Without question, the second entry in the Apes trilogy, Dawn of the Planet of the Apes, remains my favorite film in the franchise. There was something oddly wild & unpredictable about that film, which gifted the world one of my all-time favorite action movie images: the ape on horseback simultaneously operating two machine guns. I’m not sure there’s anything to be found in this follow-up that’s half as exciting as that image. Even Woody Harrelson’s character, who’s clearly supposed to echo Brando’s Colonel Kurtz performance from Apocalypse Now, feels fairly run of the mill for a crazed war movie villain. He nonchalantly shaves his head with a straight razor, wears sunglasses at inappropriate times, and eats apple slices off a combat knife; all of that macho posturing feels cinematically overfamiliar. By the time a Jimi Hendrix needle drop finds him listening to Vietnam War era rock alone at his boozy command station I felt as if I had already met this character a thousand times before. It was a beat that made me roll my eyes just as hard as any of Steve Zahn’s attempts to resurrect Pauly Shore humor or his silent little girl companion’s similarly cliché visual representations of Wartime Innocence (complete with tenderly earnest offers of a single flower). If it weren’t for the presence of CG apes in its central roles or the movie’s lengthy, silent stretches of sign language communication, War for the Planet of the Apes wouldn’t feel much different from any number of big budget war movies or grim franchise-closers.
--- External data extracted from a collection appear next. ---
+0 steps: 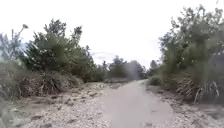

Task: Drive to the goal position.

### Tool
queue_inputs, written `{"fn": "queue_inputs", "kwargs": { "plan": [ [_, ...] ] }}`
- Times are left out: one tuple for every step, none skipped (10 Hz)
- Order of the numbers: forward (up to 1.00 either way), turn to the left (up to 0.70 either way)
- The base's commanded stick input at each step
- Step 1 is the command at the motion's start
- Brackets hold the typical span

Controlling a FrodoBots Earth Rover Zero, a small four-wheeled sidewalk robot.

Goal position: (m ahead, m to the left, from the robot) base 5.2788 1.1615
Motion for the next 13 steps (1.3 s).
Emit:
{"fn": "queue_inputs", "kwargs": {
  "plan": [
    [0.45,0.00],
    [0.45,0.00],
    [0.45,0.00],
    [0.45,0.00],
    [0.45,0.00],
    [0.45,0.00],
    [0.45,0.07],
    [0.45,0.27],
    [0.45,0.27],
    [0.45,0.27],
    [0.45,0.27],
    [0.45,0.05],
    [0.45,0.00]
  ]
}}
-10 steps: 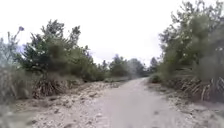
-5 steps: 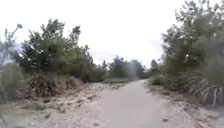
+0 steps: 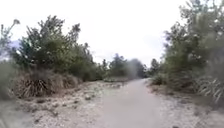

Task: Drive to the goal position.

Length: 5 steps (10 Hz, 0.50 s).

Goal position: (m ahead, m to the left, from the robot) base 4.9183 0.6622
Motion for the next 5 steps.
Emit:
{"fn": "queue_inputs", "kwargs": {
  "plan": [
    [0.45,0.00],
    [0.45,0.00],
    [0.45,0.00],
    [0.45,0.00],
    [0.45,0.00]
  ]
}}
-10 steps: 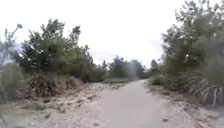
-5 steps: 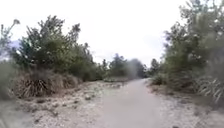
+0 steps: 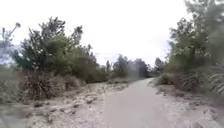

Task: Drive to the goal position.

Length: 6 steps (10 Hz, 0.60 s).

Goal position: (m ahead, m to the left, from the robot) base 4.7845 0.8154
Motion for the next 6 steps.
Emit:
{"fn": "queue_inputs", "kwargs": {
  "plan": [
    [0.45,0.00],
    [0.45,0.00],
    [0.45,0.00],
    [0.45,0.00],
    [0.45,0.00],
    [0.45,0.00]
  ]
}}
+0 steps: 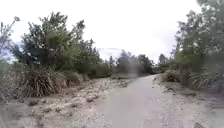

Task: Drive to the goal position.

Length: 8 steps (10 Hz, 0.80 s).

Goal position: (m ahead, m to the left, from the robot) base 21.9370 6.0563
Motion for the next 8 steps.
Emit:
{"fn": "queue_inputs", "kwargs": {
  "plan": [
    [0.45,0.00],
    [0.45,0.00],
    [0.45,0.00],
    [0.45,0.00],
    [0.45,0.00],
    [0.45,0.00],
    [0.45,0.00],
    [0.45,0.00]
  ]
}}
It’s competently made and visually impressive. It’s got a strikingly sorrowful brutality to it that helps distinguish it slightly from the other bombastic works of calculated studio bloat floating out there in the summertime blockbuster heat. Still, titles like Dawn or, better yet, Okja are exciting reminders that CG spectacle can be something much more idiosyncratic, more passionate, and more memorable than that. At least Kong: Skull Island is a fresh-on-the-mind counterpoint signaling that it also could’ve been much worse.